E ancora: c’è il girone del distanziamento con i personaggi in mascherina,  dove si incontrano le persone che non si sono ammalate e che non si vogliono ammalare, e salendo ancora sopra arriva la liberazione, raffigurata da una immagine di amici che stanno insieme, ormai datata parecchio tempo fa. “E poi, in ultimo – racconta lui – ecco il livello della Natività che è la speranza di un futuro bello come l’immagine di Termoli, la proiezione di un mondo migliore con il mare e il cielo pulito che simboleggia la rinascita”.

Presepe Gianni serafini

Un presepe particolare che è anche una cura. “È una idea che mi era venuta in mente a novembre, ma l’ho disegnato e realizzato in un paio di giorni. E averlo fatto mi ha fatto bene”.

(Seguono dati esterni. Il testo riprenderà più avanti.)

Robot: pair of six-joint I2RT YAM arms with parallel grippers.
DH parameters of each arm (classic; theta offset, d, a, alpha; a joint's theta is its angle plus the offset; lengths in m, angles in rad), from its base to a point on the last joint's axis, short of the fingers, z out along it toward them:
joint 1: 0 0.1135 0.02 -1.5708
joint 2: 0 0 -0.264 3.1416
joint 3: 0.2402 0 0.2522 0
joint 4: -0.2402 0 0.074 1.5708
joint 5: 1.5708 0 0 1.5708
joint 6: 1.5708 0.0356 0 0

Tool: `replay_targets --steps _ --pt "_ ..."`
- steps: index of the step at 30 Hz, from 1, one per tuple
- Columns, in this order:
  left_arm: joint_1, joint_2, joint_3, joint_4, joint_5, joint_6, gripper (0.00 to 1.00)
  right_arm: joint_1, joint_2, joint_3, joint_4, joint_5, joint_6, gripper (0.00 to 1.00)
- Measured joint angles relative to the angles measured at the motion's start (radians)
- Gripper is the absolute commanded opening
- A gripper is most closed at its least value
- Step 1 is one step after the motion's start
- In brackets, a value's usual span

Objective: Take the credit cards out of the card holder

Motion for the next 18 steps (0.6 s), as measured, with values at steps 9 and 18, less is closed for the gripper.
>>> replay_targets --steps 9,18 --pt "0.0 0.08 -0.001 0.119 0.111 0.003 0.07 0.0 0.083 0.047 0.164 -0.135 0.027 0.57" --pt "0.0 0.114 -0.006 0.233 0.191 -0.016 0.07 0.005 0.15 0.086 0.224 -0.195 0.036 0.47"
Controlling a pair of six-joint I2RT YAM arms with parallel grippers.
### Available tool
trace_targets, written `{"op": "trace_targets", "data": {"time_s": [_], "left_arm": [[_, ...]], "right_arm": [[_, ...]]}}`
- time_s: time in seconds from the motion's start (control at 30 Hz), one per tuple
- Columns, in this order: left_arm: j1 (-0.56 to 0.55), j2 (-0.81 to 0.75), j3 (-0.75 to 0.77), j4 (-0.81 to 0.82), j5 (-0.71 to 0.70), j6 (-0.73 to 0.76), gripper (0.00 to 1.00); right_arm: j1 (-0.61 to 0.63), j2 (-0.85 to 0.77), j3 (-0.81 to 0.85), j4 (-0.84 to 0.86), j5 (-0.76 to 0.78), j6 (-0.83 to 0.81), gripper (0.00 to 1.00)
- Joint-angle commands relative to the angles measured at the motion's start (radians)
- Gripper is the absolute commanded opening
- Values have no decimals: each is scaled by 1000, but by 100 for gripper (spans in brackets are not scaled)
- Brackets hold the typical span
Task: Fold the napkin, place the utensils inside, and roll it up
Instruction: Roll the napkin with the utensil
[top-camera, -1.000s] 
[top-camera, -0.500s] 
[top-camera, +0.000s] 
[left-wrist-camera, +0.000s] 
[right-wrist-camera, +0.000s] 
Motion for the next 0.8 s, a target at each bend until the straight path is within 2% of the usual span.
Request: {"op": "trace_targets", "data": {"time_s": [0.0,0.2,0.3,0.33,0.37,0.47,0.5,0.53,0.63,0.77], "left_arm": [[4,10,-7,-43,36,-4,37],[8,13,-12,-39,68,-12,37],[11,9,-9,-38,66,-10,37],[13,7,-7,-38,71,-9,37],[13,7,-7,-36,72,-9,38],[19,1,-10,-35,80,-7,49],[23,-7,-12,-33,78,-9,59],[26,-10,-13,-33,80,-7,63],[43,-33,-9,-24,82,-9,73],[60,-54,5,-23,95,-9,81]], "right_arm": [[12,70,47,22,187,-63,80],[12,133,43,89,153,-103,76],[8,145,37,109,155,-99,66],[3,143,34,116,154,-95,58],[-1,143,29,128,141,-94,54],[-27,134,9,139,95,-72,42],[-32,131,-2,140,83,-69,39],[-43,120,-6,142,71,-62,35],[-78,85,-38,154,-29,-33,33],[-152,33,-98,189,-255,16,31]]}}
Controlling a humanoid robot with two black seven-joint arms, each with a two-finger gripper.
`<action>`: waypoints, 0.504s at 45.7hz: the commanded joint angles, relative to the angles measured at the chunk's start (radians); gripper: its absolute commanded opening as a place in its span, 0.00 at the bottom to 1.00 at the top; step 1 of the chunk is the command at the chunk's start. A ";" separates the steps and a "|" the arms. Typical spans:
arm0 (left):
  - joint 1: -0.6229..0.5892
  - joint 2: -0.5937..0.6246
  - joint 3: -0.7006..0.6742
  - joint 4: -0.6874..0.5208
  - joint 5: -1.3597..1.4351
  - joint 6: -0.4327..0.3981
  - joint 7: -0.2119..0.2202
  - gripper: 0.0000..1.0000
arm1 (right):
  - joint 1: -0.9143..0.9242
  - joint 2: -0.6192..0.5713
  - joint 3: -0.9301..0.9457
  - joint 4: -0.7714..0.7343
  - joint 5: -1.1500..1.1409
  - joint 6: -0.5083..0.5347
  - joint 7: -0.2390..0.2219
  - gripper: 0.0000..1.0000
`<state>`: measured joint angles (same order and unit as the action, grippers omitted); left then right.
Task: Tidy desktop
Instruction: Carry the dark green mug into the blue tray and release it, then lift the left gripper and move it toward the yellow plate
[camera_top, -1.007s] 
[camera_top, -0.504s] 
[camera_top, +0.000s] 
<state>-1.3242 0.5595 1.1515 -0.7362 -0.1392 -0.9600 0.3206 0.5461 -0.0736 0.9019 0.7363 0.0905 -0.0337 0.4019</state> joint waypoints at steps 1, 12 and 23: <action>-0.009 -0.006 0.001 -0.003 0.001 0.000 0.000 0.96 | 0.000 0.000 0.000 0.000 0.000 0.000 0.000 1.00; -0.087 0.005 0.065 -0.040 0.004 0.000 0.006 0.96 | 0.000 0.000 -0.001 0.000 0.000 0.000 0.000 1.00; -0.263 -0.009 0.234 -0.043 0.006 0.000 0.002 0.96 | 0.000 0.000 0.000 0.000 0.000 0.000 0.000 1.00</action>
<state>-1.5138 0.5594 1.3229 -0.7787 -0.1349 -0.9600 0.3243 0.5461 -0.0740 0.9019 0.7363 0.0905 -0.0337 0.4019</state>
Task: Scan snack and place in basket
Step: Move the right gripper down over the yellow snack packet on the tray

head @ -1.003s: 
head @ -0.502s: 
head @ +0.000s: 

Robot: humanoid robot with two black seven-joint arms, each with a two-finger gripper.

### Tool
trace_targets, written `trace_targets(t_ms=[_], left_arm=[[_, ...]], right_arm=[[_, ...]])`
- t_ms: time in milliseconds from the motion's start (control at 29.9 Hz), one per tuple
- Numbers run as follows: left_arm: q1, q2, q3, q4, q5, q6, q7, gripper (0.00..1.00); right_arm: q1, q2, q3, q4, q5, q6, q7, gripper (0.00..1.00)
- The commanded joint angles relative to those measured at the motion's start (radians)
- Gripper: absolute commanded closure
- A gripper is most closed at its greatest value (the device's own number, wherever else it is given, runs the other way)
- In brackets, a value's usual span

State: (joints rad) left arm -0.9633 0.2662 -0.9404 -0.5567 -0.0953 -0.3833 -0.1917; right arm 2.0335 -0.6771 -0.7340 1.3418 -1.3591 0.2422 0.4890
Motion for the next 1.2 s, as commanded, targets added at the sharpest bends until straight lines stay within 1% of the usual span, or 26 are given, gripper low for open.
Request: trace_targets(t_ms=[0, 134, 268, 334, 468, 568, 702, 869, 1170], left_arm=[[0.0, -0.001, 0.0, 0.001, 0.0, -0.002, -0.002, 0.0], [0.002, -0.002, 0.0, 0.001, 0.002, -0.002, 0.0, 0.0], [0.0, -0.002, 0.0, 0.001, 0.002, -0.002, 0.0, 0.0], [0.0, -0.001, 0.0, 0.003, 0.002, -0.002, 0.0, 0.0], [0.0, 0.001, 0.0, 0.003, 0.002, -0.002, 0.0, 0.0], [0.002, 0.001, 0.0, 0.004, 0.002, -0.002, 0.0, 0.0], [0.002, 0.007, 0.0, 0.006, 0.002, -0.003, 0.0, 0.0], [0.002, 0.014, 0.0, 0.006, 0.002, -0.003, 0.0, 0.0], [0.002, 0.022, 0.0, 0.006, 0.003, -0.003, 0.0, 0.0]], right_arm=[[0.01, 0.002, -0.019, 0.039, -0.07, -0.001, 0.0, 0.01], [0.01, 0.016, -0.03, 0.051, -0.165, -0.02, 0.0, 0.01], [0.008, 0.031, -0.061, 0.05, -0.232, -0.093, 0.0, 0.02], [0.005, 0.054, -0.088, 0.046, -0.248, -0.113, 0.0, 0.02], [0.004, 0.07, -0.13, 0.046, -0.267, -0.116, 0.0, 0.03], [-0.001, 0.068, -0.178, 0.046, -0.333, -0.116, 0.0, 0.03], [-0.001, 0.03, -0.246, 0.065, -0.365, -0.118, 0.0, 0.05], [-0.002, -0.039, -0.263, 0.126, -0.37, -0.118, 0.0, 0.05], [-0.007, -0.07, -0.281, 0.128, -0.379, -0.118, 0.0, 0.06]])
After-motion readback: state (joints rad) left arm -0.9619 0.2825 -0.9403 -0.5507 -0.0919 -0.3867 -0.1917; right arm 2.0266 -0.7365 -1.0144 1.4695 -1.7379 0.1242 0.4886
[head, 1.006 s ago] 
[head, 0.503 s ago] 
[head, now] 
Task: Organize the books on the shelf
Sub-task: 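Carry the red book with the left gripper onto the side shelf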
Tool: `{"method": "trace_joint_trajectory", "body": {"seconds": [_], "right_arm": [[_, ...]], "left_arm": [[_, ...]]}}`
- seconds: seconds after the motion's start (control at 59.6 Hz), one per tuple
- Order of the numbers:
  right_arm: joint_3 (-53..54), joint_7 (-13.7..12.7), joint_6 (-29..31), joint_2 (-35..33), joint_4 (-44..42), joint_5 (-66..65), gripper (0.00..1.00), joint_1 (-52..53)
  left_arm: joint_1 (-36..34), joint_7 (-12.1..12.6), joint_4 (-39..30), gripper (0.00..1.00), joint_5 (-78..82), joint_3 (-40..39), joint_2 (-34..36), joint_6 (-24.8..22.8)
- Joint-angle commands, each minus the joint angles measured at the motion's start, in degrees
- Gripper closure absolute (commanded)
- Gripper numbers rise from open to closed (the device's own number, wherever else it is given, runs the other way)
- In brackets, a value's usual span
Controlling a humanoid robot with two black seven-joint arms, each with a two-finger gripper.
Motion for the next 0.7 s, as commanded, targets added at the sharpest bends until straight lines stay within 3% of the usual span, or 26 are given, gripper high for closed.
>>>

In qualche modo la rinascita potrebbe essere rappresentata anche dal vaccino?

“Oggi sappiamo che il vaccino è l’unica cosa che ci può proteggere perché abbiamo visto che nessuno tra i farmaci in uso è davvero in grado di guarirci. Il vaccino, insieme con gli anticorpi monoclonali, è la nostra speranza di vincere la pandemia”.

Lei farà il vaccino contro il Covid?

“Ho dato il mio nominativo alla Asrem, certo che lo farò anche se io sono in coda avendo già avuto la malattia. Non possiedo più gli anticorpi come a ottobre scorso ma restano le cellule memoria, che però nel caso del Covid non sappiamo quanto tempo potranno durare. E’ un enigma, come tante cose di questa malattia di cui sappiamo davvero poco. Ancora troppo poco”.

Gianni Serafini

Come giudica, lei che non è solo un medico ma anche un sopravvissuto al Covid, la diffidenza di chi non vuole vaccinarsi?

“Tutti dovrebbero voler fare il vaccino, e sono sconcertato quando parlo con gente che è disposta a credere alle cose più strane, alle opinioni più originali pur di non credere alla scienza. Questa è una follia, che spinge l’umanità verso il buio, l’arretratezza invece di proiettarla verso il positivismo e la scienza. Sento dire e leggo eresie scioccanti, per esempio che il vaccino modifica il dna, cose di questo genere che sono assolutamente infondate e delle quali chi le mette in circolazione dovrebbe vergognarsi. Questo è un vaccino Rna, che nel nucleo non entra proprio, figuriamoci modificare il genoma o altre corbellerie simili. Il vaccino è la nostra speranza ed è una speranza concreta, finalmente a portata di mano”.